# PSA: Cheap 20" and 24" Tubeless rim and what 28H disc hubs and spokes to use?



## stevelim (Jul 23, 2008)

*PSA: Cheap 20" and 24" Tubeless rim and what 28H disc hubs and spokes to use?*

Just bought Alienation Malice 20" rims from Dans Comp. Pretty sure these are the only tubeless compatible 20" rims around. Double wall, 325 grams, 28.5 mm wide, 28 hole, drilled for Presta. Not a lot of info out there but at $19.95 each I'm willing to take that risk!

On to my question: any suggestions for lightweight 28H disc (preferably 6 bolt) hubs? I've seen some builds with Circus Monkey and Novatec but some of the long term reviews don't seem great.

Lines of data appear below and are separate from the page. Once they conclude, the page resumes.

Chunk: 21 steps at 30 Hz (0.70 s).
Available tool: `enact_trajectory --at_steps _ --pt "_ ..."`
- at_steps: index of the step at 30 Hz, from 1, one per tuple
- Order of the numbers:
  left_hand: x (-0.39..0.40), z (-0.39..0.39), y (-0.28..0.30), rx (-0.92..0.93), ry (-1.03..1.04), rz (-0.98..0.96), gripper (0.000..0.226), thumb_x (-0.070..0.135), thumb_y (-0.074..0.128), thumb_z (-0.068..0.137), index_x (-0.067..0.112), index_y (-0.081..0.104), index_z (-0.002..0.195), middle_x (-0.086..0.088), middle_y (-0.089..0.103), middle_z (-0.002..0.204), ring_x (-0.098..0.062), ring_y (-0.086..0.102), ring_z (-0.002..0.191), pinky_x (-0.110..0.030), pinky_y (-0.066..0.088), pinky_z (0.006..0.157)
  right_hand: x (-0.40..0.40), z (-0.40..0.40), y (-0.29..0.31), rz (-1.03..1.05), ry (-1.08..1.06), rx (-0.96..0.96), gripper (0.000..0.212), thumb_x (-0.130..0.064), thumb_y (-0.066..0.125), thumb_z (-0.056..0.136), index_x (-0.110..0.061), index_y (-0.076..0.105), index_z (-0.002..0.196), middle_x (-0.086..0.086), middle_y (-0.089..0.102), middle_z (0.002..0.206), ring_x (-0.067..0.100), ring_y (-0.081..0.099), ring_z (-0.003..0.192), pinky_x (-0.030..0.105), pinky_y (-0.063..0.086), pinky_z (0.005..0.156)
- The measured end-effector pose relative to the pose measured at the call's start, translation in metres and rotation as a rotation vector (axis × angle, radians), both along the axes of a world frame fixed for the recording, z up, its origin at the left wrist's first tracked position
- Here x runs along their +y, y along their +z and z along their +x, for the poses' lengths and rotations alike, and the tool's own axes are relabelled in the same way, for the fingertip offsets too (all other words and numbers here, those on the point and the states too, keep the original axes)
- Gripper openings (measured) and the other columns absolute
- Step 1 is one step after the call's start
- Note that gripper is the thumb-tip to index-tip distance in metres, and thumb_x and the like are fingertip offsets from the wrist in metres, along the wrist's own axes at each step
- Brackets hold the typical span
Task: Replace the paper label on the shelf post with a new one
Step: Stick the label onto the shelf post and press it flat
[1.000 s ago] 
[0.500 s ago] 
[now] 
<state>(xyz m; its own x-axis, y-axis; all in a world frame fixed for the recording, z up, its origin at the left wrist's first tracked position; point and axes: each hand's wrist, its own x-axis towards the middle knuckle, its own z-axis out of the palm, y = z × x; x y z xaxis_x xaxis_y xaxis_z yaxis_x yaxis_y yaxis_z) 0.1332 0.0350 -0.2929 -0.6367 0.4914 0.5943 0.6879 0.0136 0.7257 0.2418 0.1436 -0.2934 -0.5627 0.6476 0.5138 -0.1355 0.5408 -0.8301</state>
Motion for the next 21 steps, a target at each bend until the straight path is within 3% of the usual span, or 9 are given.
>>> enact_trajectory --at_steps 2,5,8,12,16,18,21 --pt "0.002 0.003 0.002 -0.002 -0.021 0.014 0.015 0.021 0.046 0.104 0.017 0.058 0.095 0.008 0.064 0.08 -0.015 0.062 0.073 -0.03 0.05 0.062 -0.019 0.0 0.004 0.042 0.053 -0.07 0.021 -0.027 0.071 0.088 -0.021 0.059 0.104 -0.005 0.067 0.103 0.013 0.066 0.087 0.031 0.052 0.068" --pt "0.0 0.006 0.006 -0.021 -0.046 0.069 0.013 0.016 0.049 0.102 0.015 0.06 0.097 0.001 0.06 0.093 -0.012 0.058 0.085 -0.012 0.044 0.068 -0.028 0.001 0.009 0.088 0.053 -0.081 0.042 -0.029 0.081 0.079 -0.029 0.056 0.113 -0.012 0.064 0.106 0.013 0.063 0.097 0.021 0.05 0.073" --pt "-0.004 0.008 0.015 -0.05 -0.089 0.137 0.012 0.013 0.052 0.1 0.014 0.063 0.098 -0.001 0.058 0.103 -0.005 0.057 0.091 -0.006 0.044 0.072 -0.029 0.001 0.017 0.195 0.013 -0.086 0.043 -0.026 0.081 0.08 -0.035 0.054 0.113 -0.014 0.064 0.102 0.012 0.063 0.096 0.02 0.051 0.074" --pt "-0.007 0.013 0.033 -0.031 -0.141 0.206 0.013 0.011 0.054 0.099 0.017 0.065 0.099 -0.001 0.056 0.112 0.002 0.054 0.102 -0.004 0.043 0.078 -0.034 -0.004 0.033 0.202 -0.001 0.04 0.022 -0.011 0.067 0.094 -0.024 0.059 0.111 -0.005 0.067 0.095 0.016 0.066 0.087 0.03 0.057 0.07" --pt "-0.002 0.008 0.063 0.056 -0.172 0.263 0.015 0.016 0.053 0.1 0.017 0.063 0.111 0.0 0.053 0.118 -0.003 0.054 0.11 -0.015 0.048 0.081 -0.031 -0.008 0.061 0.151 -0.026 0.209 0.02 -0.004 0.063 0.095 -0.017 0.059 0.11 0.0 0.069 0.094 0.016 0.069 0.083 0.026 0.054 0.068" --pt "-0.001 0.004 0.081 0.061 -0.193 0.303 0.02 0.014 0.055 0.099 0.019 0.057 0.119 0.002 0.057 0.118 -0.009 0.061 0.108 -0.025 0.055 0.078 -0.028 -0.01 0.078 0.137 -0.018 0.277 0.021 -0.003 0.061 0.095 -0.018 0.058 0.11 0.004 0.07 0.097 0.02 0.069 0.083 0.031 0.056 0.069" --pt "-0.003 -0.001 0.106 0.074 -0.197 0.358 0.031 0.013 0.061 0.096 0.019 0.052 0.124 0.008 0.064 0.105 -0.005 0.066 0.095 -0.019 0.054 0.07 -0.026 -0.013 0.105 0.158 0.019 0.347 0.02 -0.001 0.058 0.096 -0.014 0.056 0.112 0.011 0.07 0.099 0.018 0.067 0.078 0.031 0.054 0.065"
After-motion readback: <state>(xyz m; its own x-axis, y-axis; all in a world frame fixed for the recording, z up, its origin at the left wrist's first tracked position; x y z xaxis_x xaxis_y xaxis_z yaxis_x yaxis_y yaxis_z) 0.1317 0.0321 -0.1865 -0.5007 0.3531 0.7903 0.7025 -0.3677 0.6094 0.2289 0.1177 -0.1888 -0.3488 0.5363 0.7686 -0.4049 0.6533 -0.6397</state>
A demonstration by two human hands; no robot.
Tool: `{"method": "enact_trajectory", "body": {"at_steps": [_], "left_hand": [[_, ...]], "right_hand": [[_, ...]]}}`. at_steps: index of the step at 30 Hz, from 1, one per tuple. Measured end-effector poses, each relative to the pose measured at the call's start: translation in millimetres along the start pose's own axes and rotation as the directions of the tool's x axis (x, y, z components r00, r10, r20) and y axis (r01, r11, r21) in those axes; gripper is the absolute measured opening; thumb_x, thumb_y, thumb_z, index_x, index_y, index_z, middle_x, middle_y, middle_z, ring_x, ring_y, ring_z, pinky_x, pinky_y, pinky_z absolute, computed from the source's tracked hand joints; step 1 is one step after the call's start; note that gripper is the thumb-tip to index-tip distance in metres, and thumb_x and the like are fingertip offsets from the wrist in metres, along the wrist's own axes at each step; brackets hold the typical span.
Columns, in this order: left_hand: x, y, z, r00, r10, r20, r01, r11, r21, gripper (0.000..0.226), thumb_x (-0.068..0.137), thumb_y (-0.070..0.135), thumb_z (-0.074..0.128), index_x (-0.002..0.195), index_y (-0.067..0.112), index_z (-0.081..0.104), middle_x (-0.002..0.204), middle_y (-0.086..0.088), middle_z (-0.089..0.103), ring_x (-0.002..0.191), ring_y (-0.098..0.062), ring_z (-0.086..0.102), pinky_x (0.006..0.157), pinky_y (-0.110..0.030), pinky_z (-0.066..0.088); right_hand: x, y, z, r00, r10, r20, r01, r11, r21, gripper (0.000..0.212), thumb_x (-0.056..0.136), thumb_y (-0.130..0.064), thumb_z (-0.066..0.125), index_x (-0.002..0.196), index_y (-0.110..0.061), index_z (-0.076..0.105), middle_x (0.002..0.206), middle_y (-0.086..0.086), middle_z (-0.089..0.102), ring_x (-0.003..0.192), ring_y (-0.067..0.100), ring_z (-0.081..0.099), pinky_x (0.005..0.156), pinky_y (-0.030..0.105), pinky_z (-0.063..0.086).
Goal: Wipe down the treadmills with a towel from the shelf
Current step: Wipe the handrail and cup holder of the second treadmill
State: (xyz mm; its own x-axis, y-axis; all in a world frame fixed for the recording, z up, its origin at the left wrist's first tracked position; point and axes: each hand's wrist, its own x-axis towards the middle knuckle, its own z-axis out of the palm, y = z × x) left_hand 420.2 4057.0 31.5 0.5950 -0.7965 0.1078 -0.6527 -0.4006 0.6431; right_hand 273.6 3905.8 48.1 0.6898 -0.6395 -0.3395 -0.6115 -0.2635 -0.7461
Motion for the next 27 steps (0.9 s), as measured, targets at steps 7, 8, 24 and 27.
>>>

Also any lightweight spoke recommendations? Was planning on Wheelsmith DB 14 but open to other suggestions

EDIT: They have 24" 28H versions for the same price


----------



## AGarcia (Feb 20, 2012)

I went with Bitex hubs for my son's wheel build. They really light and came recommended from my builder.


----------



## backinmysaddle (Jul 27, 2011)

Thanks, I snagged a pair of the 24" version for my daughter's build. I think the novatec and others will be fine with kids, I suspect the main problem is inadequate bearings for heavier adults...


----------



## 6_Myles (Sep 8, 2012)

Dang, can't find them now...you got a direct link?

edit: found them

https://www.danscomp.com/products/424064/Alienation_Malice_TCS_24_Rim.html


----------



## 6_Myles (Sep 8, 2012)

Stupid question, these are rim brake compatible, yes? I assume so being BMX style and all


----------



## backinmysaddle (Jul 27, 2011)

My Alienation rims showed up today, I also snagged a set of the Novatec 28h black hubs for about $85 on eBay and once those arrive on the slow boat from china will confirm measurements and order spokes. 
The rims seem like decent width and overall good quality for the price. Looking forward to the finished product... I should have them built up by Spring at this rate!


----------



## slowride454 (Jan 11, 2014)

skyways can be setup tubeless also.


----------



## Ausable (Jan 7, 2006)

Islabikes specs Stan's Crest rims on their 20'' and 24'' Pro Series but I think they are a special run not available aftermarket.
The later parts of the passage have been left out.